Olufemi Adeyemi 

A New Chapter: From Delivery to Vendor Operations

Chowdeck, one of Nigeria’s fastest-growing on-demand delivery startups, has acquired Mira, a one-year-old restaurant management and point-of-sale platform, in a deal that signals a strategic evolution in the company’s business model. Though the financial terms of the acquisition were not disclosed, Chowdeck CEO Femi Aluko described it as a move to strengthen the company’s role in supporting the back-end operations of its vendors — especially restaurants, supermarkets, and pharmacies.

“For a long time, we’ve focused more on the customer side than on the restaurant, supermarket, and pharmacy side,” Aluko said in an interview with Techpoint Africa. “But as we begin to expand, we’re paying deeper attention to the vendor side.”

Why Mira? A Natural Fit for Vertical Integration
Founded by Ted Oladele, a former VP of Design at Flutterwave, Mira offers a comprehensive platform for food businesses. It enables customers to scan QR codes for menu browsing, place orders, and complete payments. On the backend, it equips restaurant owners with tools for inventory management, sales tracking, and customer engagement — areas where Chowdeck has historically lacked deep product offerings.

This acquisition allows Chowdeck to go beyond logistics and extend its control over the food value chain, transitioning from a pure delivery service to an infrastructure provider for small and mid-sized food businesses. In addition to its software, Mira also sells hardware point-of-sale systems priced at ₦360,000. Over 500 businesses are currently active on its platform.

“We are thrilled to welcome Mira to the Chowdeck family,” Aluko said. “I’ve admired their work for a long time, and I’m excited about what we can build together.”

Following the deal, Oladele will join Chowdeck as Head of Product, bringing along select team members from Mira to enhance Chowdeck’s business tools tailored for food and hospitality operators.
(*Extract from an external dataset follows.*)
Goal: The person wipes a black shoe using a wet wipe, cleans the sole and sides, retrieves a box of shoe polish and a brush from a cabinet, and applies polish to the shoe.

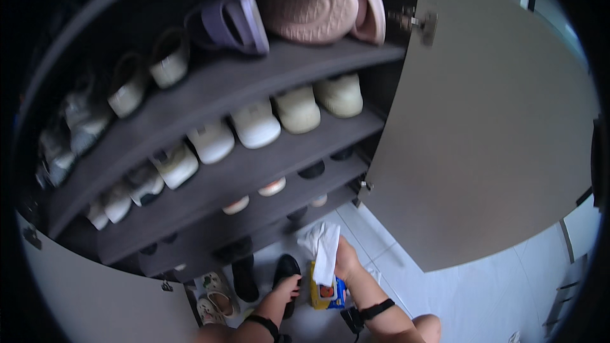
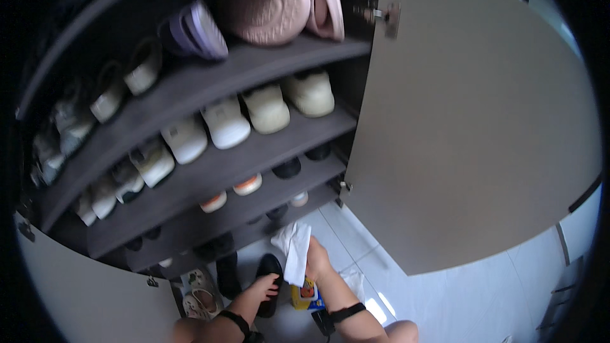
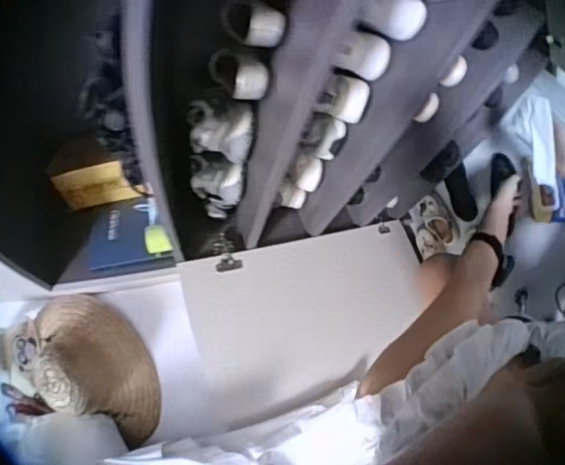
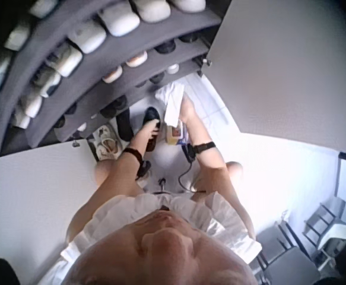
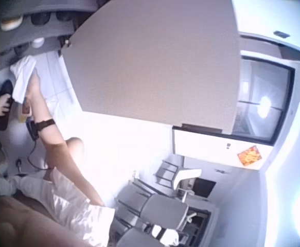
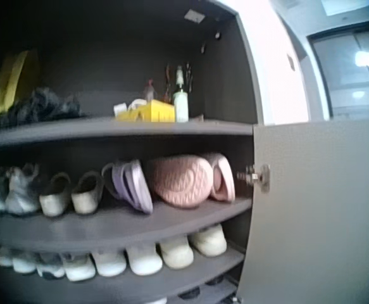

Scaling Beyond Delivery in a Competitive Market
Launched in 2021, Chowdeck has made a name for itself in Nigeria’s on-demand ecosystem, serving over a million users with more than 3,000 delivery riders across eight cities. Recently, it entered Ghana through Accra, where it’s set to complete 1,000 deliveries in just two months — a milestone it took nearly a year to achieve in Nigeria.

However, the startup is not operating in isolation. Global competitors like Glovo have entered African markets, bringing with them resources and brand recognition. In response, Chowdeck appears to be making a deliberate pivot — not to diversify, but to deepen its value proposition by vertically integrating services and tightening its hold on vendor operations.

By acquiring Mira, Chowdeck gains the ability to serve the same food businesses it delivers for in a more holistic way — from order fulfilment to back-office operations. This could potentially help it establish a deeper, more defensible relationship with vendors who are looking for a one-stop tech solution.

The Challenges of Enterprise Software
Still, the shift into enterprise software brings a new set of challenges. Selling delivery is transactional; selling software is relationship-driven. The process involves longer sales cycles, deeper product integrations, and a demand for continuous support — an operational leap that few Nigerian startups have successfully scaled.

Chowdeck will now need to grow its internal product, support, and engineering teams to meet the demands of this new market segment. Yet it holds a key advantage: a large, built-in network of restaurant partners who already trust the brand’s logistics reliability. This existing distribution and goodwill could ease the path to adoption of Mira’s tools under the Chowdeck umbrella.

A Bigger Vision: Supply Chain Reimagined?
Chowdeck's ambitions appear to extend beyond food delivery. The platform also facilitates grocery and pharmaceutical logistics, and its acquisition of Mira raises questions about how far it intends to push into the operational fabric of its vendors.

If the company now views itself as a long-term technology partner to restaurants, pharmacies, and supermarkets — not just a delivery intermediary — it could gradually reposition itself as a central player in digitizing and streamlining fragmented supply chains across Africa.

The Mira acquisition may be the first in a series of steps aimed at reimagining how small and mid-sized vendors manage inventory, engage customers, and scale in an increasingly competitive, tech-driven market. If executed well, Chowdeck could evolve from a delivery startup into a cornerstone of Africa’s digital retail infrastructure.